Use beats to read multiline event excluding some lines in-between

lukiovas · April 1, 2021, 7:23am

I have a log:

 server.name 2021-03-28 10:03:28.648 INFO   ...
---------------------------
ID: 3974
Address: https://www...
Encoding: UTF-8
Http-Method: POST
Content-Type: text/xml
Headers: {Accept=[*/*], ...
Payload: <soap:Envelope...

I want filebeat to read this log as multiline event as so:

server.name 2021-03-28 10:03:28.648 INFO   ...
Payload: <soap:Envelope...

---, ID, Address, Encoding, Http-Method, Content-Type, Headers should be excluded.
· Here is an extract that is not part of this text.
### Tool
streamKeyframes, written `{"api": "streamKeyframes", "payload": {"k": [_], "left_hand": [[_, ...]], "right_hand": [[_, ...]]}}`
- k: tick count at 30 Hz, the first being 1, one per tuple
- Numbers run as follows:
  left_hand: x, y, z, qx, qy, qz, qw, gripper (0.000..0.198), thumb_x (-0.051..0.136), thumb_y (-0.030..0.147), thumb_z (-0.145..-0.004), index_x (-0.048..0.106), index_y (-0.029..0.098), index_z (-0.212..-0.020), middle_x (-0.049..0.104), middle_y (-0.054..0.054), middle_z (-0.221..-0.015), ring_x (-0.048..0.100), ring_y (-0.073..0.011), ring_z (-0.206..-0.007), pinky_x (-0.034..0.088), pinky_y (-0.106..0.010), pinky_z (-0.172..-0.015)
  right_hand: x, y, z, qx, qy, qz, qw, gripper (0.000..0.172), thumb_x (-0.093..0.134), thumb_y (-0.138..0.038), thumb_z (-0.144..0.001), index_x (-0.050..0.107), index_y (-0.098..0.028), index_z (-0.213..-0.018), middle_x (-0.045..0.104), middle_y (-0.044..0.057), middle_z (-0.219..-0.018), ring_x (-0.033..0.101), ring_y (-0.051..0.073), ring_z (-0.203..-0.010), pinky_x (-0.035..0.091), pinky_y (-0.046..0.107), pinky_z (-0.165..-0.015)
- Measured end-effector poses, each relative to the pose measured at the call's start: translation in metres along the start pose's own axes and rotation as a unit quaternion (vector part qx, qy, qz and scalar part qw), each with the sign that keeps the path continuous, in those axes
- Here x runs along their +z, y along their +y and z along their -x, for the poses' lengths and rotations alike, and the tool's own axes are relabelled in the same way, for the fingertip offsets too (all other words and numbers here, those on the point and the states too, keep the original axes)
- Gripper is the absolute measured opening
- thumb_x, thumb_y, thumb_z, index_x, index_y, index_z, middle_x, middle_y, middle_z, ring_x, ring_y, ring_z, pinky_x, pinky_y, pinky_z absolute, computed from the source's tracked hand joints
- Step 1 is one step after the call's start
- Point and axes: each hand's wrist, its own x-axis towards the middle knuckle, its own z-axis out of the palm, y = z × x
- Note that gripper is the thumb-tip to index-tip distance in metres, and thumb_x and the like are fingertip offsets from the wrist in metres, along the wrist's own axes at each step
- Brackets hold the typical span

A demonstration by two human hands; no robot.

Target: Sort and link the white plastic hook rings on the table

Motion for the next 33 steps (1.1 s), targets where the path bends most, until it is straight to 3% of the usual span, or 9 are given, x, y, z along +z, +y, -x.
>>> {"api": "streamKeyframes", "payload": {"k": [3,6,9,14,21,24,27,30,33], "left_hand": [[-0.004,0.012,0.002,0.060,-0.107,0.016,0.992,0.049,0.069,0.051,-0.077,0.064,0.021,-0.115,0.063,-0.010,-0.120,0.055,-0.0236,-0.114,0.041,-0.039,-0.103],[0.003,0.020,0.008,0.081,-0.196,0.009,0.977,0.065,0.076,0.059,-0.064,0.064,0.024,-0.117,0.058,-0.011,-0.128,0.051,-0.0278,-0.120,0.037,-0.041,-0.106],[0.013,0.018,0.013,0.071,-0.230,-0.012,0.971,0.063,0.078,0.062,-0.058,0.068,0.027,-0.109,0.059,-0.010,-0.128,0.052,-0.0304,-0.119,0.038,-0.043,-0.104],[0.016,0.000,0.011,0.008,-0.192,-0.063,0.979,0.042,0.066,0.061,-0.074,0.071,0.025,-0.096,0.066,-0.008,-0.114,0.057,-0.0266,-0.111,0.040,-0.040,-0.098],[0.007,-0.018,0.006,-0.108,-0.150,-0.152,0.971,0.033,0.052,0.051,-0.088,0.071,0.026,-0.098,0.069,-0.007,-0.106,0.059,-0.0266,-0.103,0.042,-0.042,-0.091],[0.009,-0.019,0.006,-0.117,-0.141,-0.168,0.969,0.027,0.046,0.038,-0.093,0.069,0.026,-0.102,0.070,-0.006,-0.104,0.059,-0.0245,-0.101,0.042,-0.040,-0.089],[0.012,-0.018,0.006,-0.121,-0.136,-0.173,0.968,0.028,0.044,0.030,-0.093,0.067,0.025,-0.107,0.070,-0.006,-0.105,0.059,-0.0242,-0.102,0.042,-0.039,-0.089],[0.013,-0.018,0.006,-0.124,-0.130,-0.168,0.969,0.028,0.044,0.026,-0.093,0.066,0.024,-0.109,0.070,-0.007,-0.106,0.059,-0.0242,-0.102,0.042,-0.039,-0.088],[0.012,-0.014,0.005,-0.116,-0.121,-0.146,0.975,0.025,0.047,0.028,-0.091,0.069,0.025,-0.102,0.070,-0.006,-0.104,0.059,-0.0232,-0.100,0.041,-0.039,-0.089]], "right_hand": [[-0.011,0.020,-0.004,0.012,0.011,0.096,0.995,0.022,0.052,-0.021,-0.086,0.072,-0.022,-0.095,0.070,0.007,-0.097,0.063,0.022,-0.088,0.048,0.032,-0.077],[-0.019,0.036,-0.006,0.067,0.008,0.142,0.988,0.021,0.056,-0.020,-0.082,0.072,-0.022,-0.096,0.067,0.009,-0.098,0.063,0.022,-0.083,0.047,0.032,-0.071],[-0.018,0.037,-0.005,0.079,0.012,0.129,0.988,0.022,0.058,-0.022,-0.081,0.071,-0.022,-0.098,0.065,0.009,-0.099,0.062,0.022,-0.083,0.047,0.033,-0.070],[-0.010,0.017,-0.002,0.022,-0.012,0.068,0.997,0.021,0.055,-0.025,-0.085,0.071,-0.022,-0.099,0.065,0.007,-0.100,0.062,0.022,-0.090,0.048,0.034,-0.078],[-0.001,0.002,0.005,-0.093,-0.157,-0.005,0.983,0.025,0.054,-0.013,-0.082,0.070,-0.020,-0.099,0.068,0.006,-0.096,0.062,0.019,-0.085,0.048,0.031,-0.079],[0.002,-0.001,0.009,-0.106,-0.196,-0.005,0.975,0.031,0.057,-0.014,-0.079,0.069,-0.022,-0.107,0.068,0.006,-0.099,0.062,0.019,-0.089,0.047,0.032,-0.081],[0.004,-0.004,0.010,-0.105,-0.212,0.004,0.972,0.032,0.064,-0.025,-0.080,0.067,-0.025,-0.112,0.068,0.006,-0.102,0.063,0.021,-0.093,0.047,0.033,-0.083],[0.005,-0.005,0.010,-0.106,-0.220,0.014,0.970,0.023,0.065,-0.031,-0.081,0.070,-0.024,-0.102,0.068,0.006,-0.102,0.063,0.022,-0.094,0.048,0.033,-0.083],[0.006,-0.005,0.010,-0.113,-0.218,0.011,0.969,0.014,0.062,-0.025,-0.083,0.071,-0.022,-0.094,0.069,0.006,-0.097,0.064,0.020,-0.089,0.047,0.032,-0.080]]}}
I tried following config in filebeat.yml unsuccessfully :

- type: log
  enabled: true

  paths:
    - "/var/log/app_servers/liferay-ext.log"
    - "/var/log/app_servers/liferay-int.log"

  fields :

    log_type: "logserver_prod_vrklt_liferay"
  
  exclude_lines: ['---','ID:','Address:','Encoding:','Http-Method:','Content-Type:','Headers:']

  multiline.pattern: ^\server.name
  multiline.match: after
  multiline.flush.pattern: 'Payload: '

Any ideas on how to get my desired result?
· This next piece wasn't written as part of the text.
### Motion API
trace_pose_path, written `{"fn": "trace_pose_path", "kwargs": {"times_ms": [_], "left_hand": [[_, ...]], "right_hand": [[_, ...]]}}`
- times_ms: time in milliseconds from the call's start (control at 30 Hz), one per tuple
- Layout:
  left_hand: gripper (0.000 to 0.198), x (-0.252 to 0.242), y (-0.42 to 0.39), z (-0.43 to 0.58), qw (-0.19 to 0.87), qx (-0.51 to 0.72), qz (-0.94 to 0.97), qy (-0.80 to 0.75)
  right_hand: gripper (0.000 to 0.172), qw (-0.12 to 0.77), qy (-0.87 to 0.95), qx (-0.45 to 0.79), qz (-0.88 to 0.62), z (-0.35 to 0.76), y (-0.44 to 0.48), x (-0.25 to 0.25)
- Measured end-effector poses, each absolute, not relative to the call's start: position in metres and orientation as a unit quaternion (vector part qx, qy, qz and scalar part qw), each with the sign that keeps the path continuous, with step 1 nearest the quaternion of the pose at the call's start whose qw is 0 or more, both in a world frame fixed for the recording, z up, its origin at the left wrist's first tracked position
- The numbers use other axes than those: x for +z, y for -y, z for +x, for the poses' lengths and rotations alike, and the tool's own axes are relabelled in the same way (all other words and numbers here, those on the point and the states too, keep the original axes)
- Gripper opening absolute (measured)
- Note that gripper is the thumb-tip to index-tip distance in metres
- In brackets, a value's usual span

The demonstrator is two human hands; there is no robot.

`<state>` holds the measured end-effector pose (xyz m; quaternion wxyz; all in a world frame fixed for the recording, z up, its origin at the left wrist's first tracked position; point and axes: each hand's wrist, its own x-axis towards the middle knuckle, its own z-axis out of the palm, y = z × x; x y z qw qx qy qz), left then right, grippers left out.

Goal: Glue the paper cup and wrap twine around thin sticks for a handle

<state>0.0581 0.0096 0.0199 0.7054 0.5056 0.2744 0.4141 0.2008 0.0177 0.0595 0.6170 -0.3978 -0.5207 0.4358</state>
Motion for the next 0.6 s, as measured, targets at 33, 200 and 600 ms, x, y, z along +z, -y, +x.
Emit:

jsoriano · April 1, 2021, 10:28am

Hi @lukiovas, welcome to discuss

exclude_lines is executed after multiline groups the lines in a single field, so with the configuration you are trying I guess that lines are being grouped, but then they are excluded because they contain the pattens in exclude_lines.

I would suggest to use multiline to group all these lines, and then use processors to extract the relevant information. For example you could try to use dissect to extract the relevant fields, and then drop_fields to drop the original log message if you don't want to keep it.

lukiovas · April 2, 2021, 10:04am

@jsoriano , thank you for your advice.

Firslty I'm trying to drop all the events that are not multiline. The strict yml configuration syntax is giving me a hard time. Could you give me an idea of whats wrong with the following processor:

processors:
   - drop_event:
       when:
          not:
          equals:
             flags: "multiline"

jsoriano · April 6, 2021, 12:50pm

Be careful with the indentation, equals should have one more indentation level than not. Also, flags seems to be an array, and I am not sure if this condition works with arrays, you can also try with contains.

So try this:

processors:
   - drop_event:
       when:
         not:
           equals:
             flags: "multiline"

Or, as they are all objects with single members, you can simplify the condition like this:

processors:
   - drop_event:
       when.not.equals.flags: "multiline"

Try with contains instead of equals if it doesn't work after fixing indentation.